◆ EXERCISE DATA:

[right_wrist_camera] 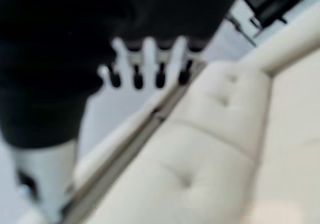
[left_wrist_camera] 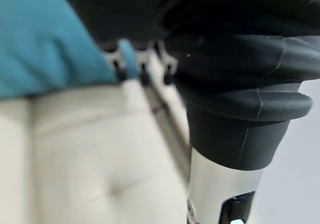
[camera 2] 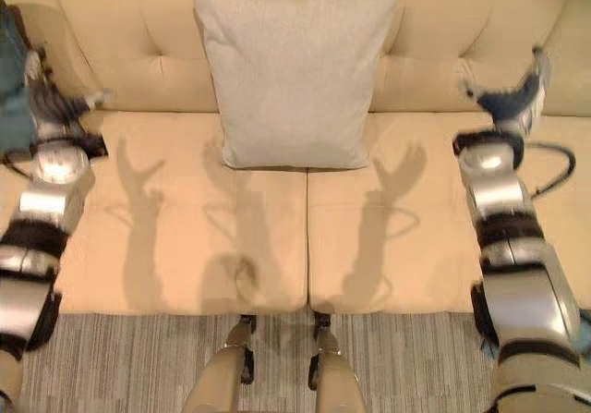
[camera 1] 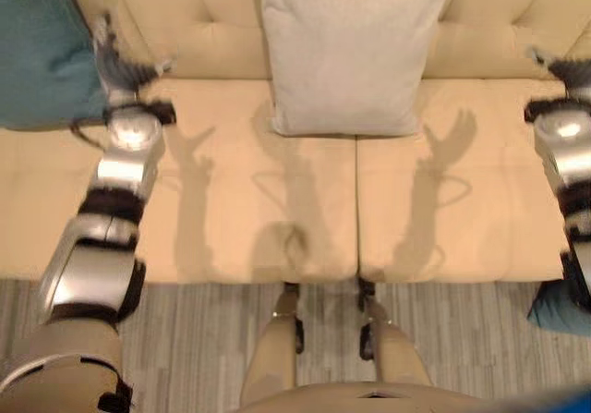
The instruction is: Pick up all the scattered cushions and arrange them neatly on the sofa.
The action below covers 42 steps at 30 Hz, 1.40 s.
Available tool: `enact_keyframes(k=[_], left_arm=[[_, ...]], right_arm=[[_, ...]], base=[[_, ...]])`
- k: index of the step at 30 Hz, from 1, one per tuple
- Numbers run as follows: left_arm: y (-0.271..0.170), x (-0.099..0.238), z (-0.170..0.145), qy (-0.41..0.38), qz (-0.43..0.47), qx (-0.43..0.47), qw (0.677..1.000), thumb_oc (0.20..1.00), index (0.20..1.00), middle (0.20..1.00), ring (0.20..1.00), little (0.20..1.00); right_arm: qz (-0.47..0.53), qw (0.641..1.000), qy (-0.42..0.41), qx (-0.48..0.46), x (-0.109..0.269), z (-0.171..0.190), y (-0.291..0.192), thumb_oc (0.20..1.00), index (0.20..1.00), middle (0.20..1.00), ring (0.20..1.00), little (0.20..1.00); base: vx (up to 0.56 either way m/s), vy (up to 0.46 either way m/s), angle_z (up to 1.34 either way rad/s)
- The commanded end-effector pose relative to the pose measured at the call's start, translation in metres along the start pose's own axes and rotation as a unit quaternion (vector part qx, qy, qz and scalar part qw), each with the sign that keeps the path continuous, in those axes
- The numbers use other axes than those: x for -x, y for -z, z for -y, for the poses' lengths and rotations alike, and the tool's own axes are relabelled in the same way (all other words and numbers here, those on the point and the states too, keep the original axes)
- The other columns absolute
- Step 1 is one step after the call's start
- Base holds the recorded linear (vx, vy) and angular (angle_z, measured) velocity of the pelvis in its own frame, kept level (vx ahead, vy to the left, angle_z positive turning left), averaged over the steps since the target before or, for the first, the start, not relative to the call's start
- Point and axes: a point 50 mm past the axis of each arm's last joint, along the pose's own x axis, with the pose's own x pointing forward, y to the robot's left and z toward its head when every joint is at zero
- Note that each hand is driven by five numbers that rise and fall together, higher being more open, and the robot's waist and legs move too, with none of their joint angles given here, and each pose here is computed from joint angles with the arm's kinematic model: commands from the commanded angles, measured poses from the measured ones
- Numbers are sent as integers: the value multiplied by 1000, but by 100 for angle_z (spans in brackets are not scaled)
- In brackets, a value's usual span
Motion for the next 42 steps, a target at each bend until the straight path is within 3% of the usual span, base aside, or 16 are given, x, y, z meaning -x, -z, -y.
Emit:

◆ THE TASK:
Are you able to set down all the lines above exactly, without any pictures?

◆ PROBLEM SOLUTION:
[right_wrist_camera] 
[left_wrist_camera] 
[camera 2] 
[camera 1] 
The instruction is: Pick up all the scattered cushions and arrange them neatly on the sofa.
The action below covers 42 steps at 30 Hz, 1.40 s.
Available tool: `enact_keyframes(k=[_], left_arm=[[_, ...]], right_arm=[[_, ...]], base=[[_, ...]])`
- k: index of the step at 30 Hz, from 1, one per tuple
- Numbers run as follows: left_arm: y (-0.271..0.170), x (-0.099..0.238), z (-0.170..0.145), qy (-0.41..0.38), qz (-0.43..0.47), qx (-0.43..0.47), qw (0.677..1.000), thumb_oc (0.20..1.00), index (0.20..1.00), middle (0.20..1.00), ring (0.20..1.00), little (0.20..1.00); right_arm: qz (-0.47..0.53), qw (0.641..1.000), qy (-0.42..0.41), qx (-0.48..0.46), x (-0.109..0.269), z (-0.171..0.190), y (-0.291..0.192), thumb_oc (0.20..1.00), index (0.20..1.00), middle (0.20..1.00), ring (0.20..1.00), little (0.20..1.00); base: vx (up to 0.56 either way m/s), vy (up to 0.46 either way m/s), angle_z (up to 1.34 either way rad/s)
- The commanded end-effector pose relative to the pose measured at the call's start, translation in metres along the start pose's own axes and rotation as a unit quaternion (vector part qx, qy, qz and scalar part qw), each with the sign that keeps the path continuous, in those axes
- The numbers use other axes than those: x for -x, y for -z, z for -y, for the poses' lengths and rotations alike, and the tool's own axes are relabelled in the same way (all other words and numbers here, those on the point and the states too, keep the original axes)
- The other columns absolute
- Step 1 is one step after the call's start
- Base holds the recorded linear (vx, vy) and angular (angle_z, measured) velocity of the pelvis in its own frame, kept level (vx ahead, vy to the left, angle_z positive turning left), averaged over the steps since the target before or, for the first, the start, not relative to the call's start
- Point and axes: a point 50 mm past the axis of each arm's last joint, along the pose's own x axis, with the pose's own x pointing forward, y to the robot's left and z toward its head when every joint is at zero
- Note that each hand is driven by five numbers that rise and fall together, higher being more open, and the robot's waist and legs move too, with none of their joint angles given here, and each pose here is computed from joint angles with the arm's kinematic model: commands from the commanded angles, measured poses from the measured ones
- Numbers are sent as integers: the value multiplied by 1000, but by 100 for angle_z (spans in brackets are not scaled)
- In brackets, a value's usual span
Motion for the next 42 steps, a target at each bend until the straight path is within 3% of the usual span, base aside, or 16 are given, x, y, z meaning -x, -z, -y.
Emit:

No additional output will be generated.